20話 カバーガール候補
黒川氏の美容室で気まずい時間を過ごした数日後に、
黒川氏を通して、正式に夏梅の新製品のカバーガール候補の話が入った。どうやら、和樹が黒川氏の美容室に、天十郎とカバーガールに適した子がいたことを茂呂社長に伝えたらしい。二人のイメージポートレートの打診があり、天十郎と夏梅の、提出書類用のイメージポートレートの制作が、
【黒川氏の美容室で始まった】
「よく、この仕事引き受けたね」日美子さんが夏梅に尋ねた。
「黒川さんと日美子さんがついているし、あれも一緒で慣れているから」
「あれって、天十郎さんの事?他の人だったらやらない?」
「絶対、やらない」
「夏梅ちゃん、天十郎君の事が好きなの?」
「日美子さん、冗談がきついです。また塁の時のようになりたくない」
「そうだよね。そうだね」
日美子さんは慌てて言葉をしまった。夏梅はそんな日美子さんを見て申し訳なさそうに「ごめんなさい」と小さく言った。
「夏梅ちゃんが謝る事なんて、なにもしていないでしょ。やめてよ。
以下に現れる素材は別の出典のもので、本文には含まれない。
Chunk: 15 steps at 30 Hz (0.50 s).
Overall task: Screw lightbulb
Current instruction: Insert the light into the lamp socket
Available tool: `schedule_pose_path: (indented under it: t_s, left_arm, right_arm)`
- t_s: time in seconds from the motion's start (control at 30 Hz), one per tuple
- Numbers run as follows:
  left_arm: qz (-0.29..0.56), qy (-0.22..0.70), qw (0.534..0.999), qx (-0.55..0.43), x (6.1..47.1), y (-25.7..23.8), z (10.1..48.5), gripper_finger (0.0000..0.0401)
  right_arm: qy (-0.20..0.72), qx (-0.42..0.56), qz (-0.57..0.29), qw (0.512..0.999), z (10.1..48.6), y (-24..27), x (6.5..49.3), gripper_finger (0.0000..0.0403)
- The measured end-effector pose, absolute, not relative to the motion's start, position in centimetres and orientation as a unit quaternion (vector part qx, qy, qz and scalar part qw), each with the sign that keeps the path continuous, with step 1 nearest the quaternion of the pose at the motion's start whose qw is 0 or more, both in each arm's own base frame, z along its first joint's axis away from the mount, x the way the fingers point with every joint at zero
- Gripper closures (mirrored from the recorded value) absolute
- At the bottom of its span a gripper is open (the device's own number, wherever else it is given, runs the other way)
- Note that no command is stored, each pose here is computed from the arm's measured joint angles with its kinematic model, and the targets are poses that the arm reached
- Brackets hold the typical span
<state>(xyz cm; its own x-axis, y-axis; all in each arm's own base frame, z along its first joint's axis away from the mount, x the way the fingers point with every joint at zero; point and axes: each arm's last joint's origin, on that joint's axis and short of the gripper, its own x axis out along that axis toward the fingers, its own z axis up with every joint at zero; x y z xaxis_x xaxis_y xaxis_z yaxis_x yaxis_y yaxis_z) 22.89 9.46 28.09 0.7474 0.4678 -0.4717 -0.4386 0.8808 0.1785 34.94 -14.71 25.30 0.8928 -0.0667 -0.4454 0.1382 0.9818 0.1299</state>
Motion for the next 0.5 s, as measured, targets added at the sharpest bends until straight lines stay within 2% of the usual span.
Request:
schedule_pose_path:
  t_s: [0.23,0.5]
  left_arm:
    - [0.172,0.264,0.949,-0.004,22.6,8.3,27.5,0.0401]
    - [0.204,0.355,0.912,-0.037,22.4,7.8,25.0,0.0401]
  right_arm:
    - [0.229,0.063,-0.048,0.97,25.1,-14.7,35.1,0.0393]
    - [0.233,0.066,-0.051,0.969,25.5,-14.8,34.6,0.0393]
それよりこの仕事の打診があった時に、我々を通さなければ彼女は受けないし、沢山の人がいる場所は難しいと言っておいたから、ポートレートを作っても、採用されるかわからないよ」
「それって、この作業が無駄になる可能性があるのですか?」
「いいのよ。夏梅ちゃんは大物俳優よりも厳戒態勢が必要だから、当たり前です」
「日美子さん可笑しい!」と、夏梅は笑い出した。
日美子さんは夏梅が笑い出したので、ほっとした様子を見せた。
「この企画は、立花編集長とメイクアーティストの和樹さんが、茂呂社長への提案企画と言う形で、採用されたのよ。立花編集長から、天十郎さんの所在がわからないようにして欲しいと、依頼があったので、今回は極秘に行われ、スタッフは私達と吉江さんといつものスタジオカメラマンだけだから」
「はい」夏梅はなぜかご機嫌だ。
【早速、ポートレートの作成だ】
今日は、蒲の釣り用のレインウェアを着こんでいる夏梅だ。巨人のように膨れ上がっている。カメラの前に立っても、レインウェアを脱ごうとしない夏梅に、天十郎が掴みかかった。
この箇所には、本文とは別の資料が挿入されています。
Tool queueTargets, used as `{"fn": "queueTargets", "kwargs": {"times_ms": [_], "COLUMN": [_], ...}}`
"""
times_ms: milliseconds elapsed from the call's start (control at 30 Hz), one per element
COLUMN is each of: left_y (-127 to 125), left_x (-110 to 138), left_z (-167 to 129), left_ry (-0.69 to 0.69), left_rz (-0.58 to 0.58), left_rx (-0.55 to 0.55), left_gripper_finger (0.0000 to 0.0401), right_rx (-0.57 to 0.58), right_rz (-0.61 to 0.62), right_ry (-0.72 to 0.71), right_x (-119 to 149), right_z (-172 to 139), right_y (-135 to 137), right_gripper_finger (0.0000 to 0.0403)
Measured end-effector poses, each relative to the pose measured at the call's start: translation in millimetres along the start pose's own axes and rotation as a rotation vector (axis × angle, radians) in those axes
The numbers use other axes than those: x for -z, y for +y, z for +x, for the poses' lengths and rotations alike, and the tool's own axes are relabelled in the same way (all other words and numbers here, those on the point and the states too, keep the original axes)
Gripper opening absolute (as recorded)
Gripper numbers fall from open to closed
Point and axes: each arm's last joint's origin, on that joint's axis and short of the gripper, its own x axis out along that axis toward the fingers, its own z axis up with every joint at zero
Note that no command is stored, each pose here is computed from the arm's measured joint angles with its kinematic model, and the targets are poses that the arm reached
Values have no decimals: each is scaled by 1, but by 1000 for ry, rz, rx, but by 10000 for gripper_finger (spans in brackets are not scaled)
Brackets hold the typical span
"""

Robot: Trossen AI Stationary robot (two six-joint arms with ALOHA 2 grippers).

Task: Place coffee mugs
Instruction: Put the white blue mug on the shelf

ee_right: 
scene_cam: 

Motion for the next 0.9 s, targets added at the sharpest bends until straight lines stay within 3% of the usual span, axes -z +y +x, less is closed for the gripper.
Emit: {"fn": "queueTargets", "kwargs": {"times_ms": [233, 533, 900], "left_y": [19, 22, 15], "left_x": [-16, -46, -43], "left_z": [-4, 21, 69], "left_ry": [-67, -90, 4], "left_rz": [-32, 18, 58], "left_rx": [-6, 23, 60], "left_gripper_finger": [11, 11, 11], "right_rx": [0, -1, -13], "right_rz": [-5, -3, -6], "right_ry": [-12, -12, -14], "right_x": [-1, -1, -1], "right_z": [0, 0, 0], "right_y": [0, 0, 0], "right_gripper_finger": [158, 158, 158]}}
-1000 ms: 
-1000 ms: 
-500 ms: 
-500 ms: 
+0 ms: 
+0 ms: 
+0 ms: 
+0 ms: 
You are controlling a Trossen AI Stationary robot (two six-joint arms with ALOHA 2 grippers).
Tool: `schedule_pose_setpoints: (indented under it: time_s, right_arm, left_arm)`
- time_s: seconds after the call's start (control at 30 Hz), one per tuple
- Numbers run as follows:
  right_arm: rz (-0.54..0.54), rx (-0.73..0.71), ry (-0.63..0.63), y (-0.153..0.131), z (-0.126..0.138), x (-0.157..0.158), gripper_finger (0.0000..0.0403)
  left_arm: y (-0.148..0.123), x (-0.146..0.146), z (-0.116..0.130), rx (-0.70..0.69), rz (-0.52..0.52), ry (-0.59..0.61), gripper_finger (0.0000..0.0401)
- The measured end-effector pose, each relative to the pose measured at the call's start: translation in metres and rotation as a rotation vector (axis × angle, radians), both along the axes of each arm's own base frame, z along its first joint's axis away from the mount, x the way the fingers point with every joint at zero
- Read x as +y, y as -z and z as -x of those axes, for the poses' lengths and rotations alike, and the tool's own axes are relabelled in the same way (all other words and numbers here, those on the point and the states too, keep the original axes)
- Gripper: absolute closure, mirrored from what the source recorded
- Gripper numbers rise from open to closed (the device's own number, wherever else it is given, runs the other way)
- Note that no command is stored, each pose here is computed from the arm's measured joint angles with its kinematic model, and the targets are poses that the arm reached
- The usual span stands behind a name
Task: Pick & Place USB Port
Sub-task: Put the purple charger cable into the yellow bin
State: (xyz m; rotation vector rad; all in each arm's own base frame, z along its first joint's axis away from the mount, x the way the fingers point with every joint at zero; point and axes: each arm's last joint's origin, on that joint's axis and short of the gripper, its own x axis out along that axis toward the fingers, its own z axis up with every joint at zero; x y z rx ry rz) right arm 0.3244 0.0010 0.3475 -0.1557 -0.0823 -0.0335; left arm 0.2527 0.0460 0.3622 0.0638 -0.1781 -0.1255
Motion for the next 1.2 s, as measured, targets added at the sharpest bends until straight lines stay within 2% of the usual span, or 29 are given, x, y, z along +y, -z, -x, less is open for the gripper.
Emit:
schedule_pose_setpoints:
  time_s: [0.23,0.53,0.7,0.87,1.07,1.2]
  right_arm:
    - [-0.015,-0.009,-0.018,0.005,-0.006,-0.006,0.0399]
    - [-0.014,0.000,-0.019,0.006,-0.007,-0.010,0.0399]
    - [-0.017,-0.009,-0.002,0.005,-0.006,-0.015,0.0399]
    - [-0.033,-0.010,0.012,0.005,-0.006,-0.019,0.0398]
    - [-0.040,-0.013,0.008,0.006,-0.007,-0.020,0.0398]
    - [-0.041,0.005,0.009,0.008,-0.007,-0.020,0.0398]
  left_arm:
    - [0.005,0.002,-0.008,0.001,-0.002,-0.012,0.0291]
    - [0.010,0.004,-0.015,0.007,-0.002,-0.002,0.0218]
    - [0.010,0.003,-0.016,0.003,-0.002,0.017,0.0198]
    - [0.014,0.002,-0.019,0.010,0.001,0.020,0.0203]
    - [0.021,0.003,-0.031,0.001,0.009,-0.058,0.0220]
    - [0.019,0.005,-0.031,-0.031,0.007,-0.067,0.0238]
「今日は特大サイズだな?なんでだ?黒川さんこのままで撮るの?」
黒川氏が笑いながら
「釣りの時はいつもだよ。夏梅は後ろからの横顔だけのつもりだから、着替えなくても…いいかな」
「なんで?今日は釣りじゃないだろう。どうやったらこんなになる」
「ポケットだよ」日美子さんも笑いながら指をさしている。
「えっ?」
「ポケットに色々なものを詰め込むから、大きく見えるのだよな?」
黒川氏が夏梅に問いかけると、夏梅が小首をかしげ不思議そうな顔をした。夏梅は事態を把握していないみたいだ。
突然、天十郎が夏梅に向かって
「おい、ポケットから出せ」
「何?」
「早く出せ、おい、仕事を舐めているのか!」
「嫌だ」と口論を始めた。
日美子さんは心配して、蒲に聞いた。
「ちょっとあの二人大丈夫」
「うん、大丈夫じゃないの?」
「本当?」
「おお、なんか、あの二人はガキに戻るのだ。幼稚園で、女の子と男の子が虚勢を張りながら言い合いしているだろ。あんな感じだ。俺を取りあって喧嘩ばかりしているかと思えば、仲良くかばい合いをしている。よくわかんない」
「一種の幼児帰りだな」二人を見ながら、黒川氏がまるで評論家みたいだ。
「幼児帰り?幼児退行の事?あはは、そうかも。そのうち取っ組み合いの喧嘩すんじゃないの」蒲は自分を中心に夏梅と天十郎がいると思っているのか、満足げだ。
「まさか」
日美子さんが不安そうに見ていると、天十朗が夏梅を抑え込んでポケットに手を突っ込もうとしている。
「嫌だったら」夏梅も応戦を始めた。
「お前はバルーン人形か!風船に手足が生えているように見えるのは、ポケットにものを入れるからだろ」
「胸が目立つから嫌だ。嫌だ」
「ちょっと、放置していて平気?」
日美子さんは、さらに不安が増したようだ。本気で心配し始めた。
「ああ、とことんやらないとおさまらないから、放置していい。その間にお茶でもしよう。コーヒーある?」
「ちょっと蒲」不服そうに日美子さんは、蒲を見ている。
「蒲ったら、天十郎さんが芸能人だから人のいない時を選んだのではなく、こうなる事がわかっていたからなの?」
「ああ、あいつら一種の音害だからな」
蒲と日美子さんの会話に黒川氏は苦笑いをした。